*YOUR TASK:* Retrieve every line from the records in which the word "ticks" occurs.

*SUPPLIED RECORDS:*

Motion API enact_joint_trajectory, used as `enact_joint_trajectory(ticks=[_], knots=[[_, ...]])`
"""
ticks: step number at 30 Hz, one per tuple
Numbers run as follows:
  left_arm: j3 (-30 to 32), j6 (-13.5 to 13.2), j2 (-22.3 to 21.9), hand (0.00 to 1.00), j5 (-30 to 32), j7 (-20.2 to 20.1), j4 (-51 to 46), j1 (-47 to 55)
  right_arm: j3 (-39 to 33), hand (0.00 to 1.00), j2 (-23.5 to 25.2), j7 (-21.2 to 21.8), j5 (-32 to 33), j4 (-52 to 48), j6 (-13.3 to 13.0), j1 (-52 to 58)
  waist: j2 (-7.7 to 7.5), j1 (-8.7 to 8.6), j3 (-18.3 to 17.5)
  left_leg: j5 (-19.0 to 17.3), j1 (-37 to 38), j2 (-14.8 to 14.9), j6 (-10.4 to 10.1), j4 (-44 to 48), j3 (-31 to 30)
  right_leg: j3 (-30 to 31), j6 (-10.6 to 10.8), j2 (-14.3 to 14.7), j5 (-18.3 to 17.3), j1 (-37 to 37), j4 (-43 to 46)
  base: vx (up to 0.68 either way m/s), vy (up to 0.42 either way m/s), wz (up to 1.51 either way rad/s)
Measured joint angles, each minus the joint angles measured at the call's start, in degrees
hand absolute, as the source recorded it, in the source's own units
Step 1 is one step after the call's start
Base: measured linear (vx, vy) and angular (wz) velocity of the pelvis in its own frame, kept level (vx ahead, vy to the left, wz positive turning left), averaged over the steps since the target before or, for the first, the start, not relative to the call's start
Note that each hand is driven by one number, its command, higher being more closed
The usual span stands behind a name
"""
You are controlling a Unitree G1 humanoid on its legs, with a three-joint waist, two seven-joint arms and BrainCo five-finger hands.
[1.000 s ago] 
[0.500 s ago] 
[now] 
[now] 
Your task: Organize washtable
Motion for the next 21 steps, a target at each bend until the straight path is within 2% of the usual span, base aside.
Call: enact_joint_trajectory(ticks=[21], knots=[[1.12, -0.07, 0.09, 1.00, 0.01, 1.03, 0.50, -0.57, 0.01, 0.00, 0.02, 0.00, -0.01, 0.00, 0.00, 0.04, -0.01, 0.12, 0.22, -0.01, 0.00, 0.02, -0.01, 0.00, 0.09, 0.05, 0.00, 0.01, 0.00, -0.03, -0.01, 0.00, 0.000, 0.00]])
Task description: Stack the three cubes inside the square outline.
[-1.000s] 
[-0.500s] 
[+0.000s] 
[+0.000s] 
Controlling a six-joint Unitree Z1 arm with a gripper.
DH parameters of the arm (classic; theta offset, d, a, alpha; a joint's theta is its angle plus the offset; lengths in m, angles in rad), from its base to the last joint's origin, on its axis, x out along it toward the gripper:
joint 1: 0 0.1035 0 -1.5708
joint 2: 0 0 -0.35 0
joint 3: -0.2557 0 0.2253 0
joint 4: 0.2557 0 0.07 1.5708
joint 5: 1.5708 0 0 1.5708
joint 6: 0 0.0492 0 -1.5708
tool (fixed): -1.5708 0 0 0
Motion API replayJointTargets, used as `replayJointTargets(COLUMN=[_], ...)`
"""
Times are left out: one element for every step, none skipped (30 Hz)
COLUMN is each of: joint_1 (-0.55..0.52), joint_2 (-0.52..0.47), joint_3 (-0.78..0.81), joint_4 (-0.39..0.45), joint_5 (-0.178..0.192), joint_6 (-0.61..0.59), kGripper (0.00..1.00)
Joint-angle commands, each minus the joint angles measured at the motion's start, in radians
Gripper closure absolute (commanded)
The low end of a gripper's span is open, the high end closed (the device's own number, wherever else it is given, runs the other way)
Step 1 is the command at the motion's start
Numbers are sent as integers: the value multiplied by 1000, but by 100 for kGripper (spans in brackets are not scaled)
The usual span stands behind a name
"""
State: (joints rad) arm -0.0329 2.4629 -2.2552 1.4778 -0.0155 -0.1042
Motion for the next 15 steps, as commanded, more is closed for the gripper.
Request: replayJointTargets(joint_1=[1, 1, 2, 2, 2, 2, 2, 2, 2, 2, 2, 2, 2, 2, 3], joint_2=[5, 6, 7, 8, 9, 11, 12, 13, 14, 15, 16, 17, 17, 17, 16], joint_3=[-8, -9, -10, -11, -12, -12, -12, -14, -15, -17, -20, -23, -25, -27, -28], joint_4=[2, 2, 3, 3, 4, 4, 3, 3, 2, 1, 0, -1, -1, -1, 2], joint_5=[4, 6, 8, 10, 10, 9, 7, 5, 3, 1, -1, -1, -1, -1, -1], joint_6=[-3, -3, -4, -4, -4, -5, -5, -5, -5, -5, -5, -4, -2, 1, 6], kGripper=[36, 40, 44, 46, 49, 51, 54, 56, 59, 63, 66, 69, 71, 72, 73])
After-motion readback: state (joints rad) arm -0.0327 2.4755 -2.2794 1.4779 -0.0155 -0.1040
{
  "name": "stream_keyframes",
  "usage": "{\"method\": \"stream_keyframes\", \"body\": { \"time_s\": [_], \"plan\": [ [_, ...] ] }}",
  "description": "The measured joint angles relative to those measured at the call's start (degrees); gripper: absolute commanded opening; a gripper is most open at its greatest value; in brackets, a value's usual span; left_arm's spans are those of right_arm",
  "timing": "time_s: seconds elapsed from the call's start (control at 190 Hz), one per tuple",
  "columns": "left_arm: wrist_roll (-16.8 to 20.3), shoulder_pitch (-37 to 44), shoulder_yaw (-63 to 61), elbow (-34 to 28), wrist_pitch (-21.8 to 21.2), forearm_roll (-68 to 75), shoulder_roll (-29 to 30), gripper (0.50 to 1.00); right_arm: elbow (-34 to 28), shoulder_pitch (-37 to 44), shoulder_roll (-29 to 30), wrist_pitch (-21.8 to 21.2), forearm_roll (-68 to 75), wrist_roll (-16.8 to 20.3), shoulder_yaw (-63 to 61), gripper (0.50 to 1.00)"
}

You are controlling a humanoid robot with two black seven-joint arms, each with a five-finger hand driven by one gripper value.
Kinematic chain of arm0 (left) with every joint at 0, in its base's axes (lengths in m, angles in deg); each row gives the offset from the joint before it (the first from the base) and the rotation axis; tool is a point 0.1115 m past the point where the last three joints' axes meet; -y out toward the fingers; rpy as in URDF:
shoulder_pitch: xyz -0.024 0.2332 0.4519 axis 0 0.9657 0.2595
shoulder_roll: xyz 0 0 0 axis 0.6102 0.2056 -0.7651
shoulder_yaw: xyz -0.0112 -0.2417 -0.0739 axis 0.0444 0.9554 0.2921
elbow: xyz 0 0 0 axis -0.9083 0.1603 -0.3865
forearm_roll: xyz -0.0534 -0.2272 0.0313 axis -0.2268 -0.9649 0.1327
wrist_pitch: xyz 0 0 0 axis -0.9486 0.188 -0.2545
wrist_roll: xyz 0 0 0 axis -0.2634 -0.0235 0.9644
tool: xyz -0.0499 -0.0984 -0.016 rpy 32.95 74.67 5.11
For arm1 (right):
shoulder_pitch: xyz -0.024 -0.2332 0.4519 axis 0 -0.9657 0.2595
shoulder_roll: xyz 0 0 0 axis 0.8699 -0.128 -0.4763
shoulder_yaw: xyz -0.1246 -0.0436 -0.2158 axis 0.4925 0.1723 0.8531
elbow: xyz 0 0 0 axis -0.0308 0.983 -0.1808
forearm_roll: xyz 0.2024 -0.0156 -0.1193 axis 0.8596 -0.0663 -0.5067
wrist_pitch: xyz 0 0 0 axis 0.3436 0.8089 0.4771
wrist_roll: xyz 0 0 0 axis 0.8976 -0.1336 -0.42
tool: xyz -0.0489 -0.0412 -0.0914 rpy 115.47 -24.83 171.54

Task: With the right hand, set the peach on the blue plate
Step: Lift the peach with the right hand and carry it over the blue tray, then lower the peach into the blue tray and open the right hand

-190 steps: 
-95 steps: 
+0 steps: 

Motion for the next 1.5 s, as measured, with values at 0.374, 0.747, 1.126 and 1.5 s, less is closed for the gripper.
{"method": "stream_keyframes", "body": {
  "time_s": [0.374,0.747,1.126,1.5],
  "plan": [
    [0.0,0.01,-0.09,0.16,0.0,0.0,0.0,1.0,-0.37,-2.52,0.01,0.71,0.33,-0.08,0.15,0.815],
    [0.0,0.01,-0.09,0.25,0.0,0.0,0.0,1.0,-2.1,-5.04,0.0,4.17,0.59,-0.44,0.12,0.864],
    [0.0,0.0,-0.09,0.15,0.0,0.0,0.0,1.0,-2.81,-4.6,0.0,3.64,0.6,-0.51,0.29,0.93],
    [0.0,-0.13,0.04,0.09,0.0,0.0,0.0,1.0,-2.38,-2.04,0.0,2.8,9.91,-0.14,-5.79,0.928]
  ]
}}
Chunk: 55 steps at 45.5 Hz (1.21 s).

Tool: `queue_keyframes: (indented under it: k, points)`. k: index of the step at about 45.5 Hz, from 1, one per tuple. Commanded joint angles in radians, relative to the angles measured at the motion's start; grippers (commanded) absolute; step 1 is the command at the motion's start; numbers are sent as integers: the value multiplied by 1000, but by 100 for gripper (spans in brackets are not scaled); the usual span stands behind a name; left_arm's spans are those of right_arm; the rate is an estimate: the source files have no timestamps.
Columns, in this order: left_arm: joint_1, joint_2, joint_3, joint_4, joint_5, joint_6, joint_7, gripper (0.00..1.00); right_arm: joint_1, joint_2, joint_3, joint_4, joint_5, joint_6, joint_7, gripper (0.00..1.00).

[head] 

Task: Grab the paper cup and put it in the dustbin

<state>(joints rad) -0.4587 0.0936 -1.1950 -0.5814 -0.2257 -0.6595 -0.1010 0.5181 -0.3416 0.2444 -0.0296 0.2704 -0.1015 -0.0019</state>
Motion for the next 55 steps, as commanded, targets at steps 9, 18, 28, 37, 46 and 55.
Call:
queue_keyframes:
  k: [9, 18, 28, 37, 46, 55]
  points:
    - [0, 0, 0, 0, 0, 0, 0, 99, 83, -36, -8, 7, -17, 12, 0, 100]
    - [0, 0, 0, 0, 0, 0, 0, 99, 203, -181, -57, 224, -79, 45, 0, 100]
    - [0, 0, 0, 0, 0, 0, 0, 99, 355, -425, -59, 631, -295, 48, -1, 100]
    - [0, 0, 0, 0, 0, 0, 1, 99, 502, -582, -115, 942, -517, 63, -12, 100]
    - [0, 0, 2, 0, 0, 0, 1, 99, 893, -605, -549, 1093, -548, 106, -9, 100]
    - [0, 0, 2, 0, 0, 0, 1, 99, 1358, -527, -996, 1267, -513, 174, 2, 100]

*RESPONSE AREA:*
Motion API enact_joint_trajectory, used as `enact_joint_trajectory(ticks=[_], knots=[[_, ...]])`
ticks: step number at 30 Hz, one per tuple
Call: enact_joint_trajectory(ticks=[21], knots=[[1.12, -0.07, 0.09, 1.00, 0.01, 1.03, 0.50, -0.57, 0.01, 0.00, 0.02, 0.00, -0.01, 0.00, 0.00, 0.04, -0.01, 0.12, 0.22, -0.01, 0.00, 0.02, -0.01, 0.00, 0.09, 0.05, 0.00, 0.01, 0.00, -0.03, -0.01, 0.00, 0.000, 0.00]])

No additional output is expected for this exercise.